== Supplied material ==

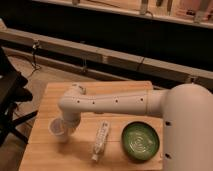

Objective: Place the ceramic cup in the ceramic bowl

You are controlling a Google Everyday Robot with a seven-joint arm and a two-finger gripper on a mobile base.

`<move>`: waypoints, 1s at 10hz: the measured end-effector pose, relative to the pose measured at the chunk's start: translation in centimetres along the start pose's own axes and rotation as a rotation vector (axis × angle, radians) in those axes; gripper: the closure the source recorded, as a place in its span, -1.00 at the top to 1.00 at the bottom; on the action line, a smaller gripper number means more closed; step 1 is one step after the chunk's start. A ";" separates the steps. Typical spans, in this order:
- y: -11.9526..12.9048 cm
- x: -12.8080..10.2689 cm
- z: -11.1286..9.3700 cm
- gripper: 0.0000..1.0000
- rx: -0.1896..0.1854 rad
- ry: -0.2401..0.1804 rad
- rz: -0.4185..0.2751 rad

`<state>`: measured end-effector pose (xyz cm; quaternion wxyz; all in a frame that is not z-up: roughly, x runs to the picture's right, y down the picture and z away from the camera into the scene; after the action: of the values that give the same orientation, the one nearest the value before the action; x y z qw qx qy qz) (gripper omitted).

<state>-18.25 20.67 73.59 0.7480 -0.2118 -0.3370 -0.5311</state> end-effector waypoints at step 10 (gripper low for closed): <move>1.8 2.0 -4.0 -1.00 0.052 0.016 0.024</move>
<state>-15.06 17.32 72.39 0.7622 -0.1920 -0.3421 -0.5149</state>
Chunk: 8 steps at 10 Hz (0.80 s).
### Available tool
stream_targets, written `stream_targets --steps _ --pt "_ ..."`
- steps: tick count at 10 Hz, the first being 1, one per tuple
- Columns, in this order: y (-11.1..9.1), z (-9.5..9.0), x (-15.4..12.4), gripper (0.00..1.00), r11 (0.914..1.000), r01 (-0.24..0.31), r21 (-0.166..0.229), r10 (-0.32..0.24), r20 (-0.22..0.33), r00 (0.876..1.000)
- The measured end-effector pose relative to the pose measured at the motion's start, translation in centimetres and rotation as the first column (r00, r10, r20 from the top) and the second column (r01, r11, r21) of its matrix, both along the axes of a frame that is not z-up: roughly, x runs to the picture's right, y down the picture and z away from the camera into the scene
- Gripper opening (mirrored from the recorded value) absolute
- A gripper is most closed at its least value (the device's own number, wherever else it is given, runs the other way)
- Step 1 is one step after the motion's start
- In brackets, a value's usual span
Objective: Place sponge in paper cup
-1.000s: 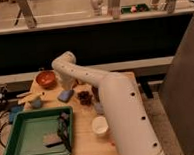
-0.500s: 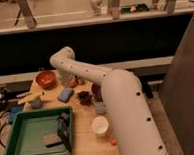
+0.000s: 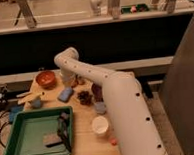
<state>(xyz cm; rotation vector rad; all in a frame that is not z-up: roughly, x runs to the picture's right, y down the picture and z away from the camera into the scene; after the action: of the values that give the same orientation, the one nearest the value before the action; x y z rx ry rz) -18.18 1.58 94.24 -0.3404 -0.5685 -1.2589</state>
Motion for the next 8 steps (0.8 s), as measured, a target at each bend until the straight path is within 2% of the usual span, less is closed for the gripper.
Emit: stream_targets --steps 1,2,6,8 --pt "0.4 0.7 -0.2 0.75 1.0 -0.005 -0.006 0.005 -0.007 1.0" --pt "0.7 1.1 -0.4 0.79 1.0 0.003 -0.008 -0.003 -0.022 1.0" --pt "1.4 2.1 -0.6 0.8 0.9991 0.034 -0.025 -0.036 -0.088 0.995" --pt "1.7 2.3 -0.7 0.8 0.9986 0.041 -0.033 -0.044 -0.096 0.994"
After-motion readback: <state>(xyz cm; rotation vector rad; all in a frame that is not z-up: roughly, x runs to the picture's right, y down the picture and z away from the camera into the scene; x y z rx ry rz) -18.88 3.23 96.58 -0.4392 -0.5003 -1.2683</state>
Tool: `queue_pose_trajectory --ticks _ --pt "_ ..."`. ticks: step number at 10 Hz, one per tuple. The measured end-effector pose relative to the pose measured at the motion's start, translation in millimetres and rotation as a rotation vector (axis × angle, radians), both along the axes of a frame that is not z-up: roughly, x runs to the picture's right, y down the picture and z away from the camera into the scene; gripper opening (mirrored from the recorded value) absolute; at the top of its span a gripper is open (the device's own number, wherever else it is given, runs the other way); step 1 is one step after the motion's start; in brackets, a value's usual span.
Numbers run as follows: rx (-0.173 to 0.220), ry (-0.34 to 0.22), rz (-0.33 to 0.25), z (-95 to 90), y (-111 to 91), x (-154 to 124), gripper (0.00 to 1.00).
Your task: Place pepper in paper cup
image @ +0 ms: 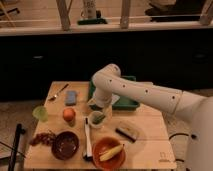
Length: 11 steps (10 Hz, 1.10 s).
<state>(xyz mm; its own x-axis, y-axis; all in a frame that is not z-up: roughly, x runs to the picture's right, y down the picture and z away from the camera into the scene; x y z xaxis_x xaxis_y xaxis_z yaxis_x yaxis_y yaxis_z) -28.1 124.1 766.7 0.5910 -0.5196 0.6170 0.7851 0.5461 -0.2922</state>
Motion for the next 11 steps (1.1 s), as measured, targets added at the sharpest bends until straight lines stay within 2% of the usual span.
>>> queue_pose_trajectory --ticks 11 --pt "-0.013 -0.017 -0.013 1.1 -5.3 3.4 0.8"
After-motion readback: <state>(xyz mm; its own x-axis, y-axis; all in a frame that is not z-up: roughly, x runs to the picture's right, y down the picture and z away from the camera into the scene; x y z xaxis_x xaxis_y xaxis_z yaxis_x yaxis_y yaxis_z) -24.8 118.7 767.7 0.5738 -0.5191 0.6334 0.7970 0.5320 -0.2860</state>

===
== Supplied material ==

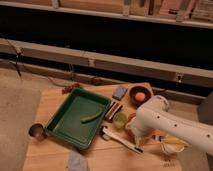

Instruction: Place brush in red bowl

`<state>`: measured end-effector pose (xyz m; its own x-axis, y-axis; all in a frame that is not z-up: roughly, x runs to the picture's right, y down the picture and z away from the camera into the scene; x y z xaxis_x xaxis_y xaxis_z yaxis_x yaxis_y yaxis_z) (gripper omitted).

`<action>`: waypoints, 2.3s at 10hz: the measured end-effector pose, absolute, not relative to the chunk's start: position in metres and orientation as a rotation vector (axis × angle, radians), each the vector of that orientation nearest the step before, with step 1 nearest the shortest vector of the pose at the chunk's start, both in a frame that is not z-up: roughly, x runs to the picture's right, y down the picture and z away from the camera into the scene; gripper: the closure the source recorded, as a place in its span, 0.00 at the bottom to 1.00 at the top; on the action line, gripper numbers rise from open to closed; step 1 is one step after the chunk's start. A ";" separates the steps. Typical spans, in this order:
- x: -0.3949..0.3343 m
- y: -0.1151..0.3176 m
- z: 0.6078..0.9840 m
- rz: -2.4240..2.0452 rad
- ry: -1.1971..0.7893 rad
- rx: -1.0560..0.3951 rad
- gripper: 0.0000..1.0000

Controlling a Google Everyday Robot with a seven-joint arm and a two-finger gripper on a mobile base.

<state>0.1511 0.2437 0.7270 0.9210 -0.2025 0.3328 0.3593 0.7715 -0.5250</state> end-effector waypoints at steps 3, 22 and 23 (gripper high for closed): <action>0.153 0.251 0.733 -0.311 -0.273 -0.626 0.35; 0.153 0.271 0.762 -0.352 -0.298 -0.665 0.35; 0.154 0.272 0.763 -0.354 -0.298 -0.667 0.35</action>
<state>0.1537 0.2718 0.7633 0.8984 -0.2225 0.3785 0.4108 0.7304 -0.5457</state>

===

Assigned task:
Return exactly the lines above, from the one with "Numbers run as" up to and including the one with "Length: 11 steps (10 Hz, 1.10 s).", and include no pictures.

Result of the task:
Numbers run as follows: rx (-0.173 to 0.220), ry (-0.34 to 0.22), rz (-0.33 to 0.25), z (-95 to 90), y (-111 to 91), x (-154 to 124), gripper (0.00 to 1.00).
Your task: Place pepper in paper cup
image @ +0 ms: 
Length: 11 steps (10 Hz, 1.10 s).

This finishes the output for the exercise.